WORK TO BE COMPLETED :: Down to the last line, reproduce the data below exactly.

=== Section Start ===

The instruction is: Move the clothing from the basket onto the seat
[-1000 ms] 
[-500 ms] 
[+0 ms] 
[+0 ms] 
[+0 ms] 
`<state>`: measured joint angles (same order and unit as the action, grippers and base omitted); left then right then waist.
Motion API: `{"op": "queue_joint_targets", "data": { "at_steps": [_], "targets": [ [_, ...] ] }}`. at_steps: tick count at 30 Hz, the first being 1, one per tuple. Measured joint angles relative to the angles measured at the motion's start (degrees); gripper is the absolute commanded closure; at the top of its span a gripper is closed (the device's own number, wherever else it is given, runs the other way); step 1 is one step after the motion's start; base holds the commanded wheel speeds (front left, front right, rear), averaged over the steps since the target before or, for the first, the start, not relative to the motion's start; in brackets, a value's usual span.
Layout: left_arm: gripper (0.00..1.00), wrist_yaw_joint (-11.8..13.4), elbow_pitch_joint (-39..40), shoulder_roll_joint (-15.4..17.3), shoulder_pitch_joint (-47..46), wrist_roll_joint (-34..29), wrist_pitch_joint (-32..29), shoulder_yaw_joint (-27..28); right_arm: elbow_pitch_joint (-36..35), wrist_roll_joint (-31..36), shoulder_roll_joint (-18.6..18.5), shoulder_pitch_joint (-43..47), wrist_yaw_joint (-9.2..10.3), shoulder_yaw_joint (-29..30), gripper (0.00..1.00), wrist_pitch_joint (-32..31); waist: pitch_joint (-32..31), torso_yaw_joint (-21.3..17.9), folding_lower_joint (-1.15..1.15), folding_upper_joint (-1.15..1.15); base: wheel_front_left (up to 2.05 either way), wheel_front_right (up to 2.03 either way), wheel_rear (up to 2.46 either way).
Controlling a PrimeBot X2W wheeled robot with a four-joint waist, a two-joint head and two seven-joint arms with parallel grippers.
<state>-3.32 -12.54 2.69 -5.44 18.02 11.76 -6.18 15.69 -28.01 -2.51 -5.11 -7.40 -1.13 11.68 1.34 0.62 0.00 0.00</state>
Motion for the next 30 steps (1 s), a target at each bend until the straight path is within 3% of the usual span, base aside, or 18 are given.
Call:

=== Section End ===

WRITTEN ANSWER ::
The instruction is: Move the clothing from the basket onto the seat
[-1000 ms] 
[-500 ms] 
[+0 ms] 
[+0 ms] 
[+0 ms] 
`<state>`: measured joint angles (same order and unit as the action, grippers and base omitted); left then right then waist.
Motion API: `{"op": "queue_joint_targets", "data": { "at_steps": [_], "targets": [ [_, ...] ] }}`. at_steps: tick count at 30 Hz, the first being 1, one per tuple. Measured joint angles relative to the angles measured at the motion's start (degrees); gripper is the absolute commanded closure; at the top of its span a gripper is closed (the device's own number, wherever else it is given, runs the other way); step 1 is one step after the motion's start; base holds the commanded wheel speeds (front left, front right, rear), averaged over the steps since the target before or, for the first, the start, not relative to the motion's start; in brackets, a value's usual span.
Layout: left_arm: gripper (0.00..1.00), wrist_yaw_joint (-11.8..13.4), elbow_pitch_joint (-39..40), shoulder_roll_joint (-15.4..17.3), shoulder_pitch_joint (-47..46), wrist_roll_joint (-34..29), wrist_pitch_joint (-32..29), shoulder_yaw_joint (-27..28); right_arm: elbow_pitch_joint (-36..35), wrist_roll_joint (-31..36), shoulder_roll_joint (-18.6..18.5), shoulder_pitch_joint (-43..47), wrist_yaw_joint (-9.2..10.3), shoulder_yaw_joint (-29..30), gripper (0.00..1.00), wrist_pitch_joint (-32..31); waist: pitch_joint (-32..31), torso_yaw_joint (-21.3..17.9), folding_lower_joint (-1.15..1.15), folding_upper_joint (-1.15..1.15); base: wheel_front_left (up to 2.05 either way), wheel_front_right (up to 2.03 either way), wheel_rear (up to 2.46 either way).
Controlling a PrimeBot X2W wheeled robot with a four-joint waist, a two-joint head and two seven-joint arms with parallel grippers.
<state>-3.32 -12.54 2.69 -5.44 18.02 11.76 -6.18 15.69 -28.01 -2.51 -5.11 -7.40 -1.13 11.68 1.34 0.62 0.00 0.00</state>
Motion for the next 30 steps (1 s), a target at each bend until the straight path is within 3% of the usual span, base aside, or 18 are given.
Call:

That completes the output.